Williams estimates that about 85 percent of children in Exile’s program were orphaned by the war in Congo and Uganda, the two countries where Exile now does most of their work. “I don’t know if you’re familiar with Joseph Kony and the war still going on there,” says Williams, pausing from our curriculum topic to make sure I understand the nature of the rebel forces there. “There were over 60,000 children kidnapped from the more than 20-year conflict between the LRA and the government.” In a cause where awareness seems like half the battle, Williams has skill in taking every opportunity to educate. Hers is truly a journey of bringing others alongside.
In Congo, there are around 30 active rebel groups, Williams says. In the region of Congo where Exile works, around 100 children are rescued every month. The UN is responsible for leading most of these kids to Exile, whether UN forces rescued the children or were there to help when they escaped.
As the kids learn about themselves through healing, Williams says that she sees them find a new relational identity. “[Y]ou can see them identify with each other as everyone starts to share their story, because they realize, ‘I wasn’t the only child to have gone through this pain’ . . . they’re truly brothers and sisters because they’re going through this healing journey together.”
But Williams says the biggest lesson is when she starts to see a change in the way the kids see themselves. Exile’s therapy is designed to teach the kids how to be leaders. “Really the goal is that when they graduate they’re young peacemakers, and really ready to change their nation.” Later in our conversation, Williams elaborated: “A big turning point we see in the kids is when they’re able to understand that they don’t have to just survive their pain, but there’s a purpose . . . [B]eyond just surviving, a they can literally change their nation and be peace leaders in their country.” Just as Williams was able to take her pain and turn it into something beautiful to help the kids heal, so are the kids able to learn from their pain and go back into their communities to lead other war-affected children.
Williams shared a few example stories. One boy was abducted twice, and barely graduated high school because of his trauma. When he graduated from Exile International’s programs, he went back into the same village he was abducted in, putting his life in danger to lead rescued child soldiers through the same trauma care curriculum that helped him heal. Though he understood that he could be killed by the rebels, he said, as Williams summarized, “’This is why I was saved, so that I could use my life to help others.’”

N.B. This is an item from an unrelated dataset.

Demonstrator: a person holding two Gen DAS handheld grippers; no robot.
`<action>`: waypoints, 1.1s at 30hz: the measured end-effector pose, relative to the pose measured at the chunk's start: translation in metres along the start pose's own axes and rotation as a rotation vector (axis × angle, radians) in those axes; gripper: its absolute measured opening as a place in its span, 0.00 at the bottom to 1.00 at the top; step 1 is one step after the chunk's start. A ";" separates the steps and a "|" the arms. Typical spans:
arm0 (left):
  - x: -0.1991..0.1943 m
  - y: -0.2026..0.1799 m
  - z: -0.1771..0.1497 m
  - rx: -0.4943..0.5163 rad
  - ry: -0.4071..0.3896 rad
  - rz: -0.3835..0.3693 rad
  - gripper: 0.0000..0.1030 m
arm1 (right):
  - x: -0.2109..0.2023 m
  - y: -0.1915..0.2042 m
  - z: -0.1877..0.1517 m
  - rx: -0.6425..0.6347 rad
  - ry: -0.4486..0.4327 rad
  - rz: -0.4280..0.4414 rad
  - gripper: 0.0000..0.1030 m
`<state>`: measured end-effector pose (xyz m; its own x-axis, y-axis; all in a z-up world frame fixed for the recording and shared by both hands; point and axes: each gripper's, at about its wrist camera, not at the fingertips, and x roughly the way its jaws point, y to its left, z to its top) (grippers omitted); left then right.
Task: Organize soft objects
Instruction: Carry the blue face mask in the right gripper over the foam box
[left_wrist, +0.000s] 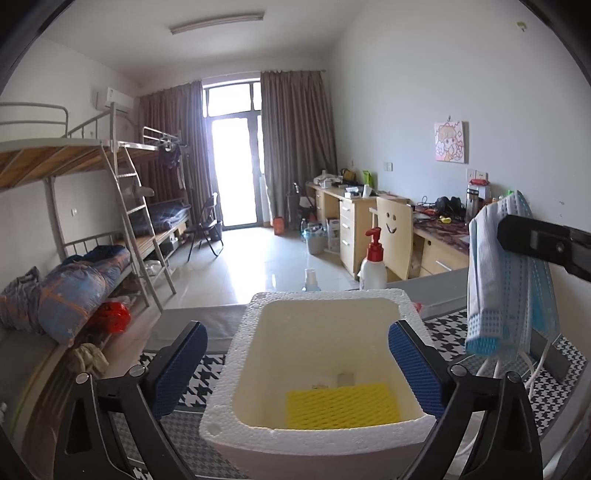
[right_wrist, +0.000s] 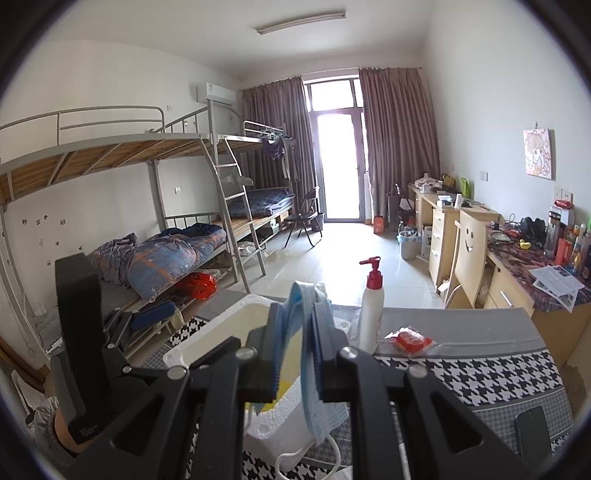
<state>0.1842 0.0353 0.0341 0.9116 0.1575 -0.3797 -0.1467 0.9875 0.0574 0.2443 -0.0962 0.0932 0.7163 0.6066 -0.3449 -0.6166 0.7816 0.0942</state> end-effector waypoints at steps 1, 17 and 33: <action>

Another girl escaped captivity after being kidnapped, and is now studying for a counselling degree to come back and teach in Exile’s program, “because she knows what it’s like to survive war and to be a child who’s been orphaned,” says Williams. “I think there’s just a passion when you survive something like that, that you want to reinvest in the healing model because you know how much it helped you.”
Turning pain into something beautiful is a common occurrence among Exile graduates. Many times, it requires the children to be vulnerable enough to reenter their trauma to lead others through it. It started with Williams being willing to face her own trauma. This is what Williams is talking about when, in a video on the website, she says: “We believe that when your greatest heartache becomes your greatest ministry, then grace comes full circle.”
Exile has been a non-profit partner of the Roosevelt since day one. When you buy coffee at the Roosevelt, you’re supporting Exile International.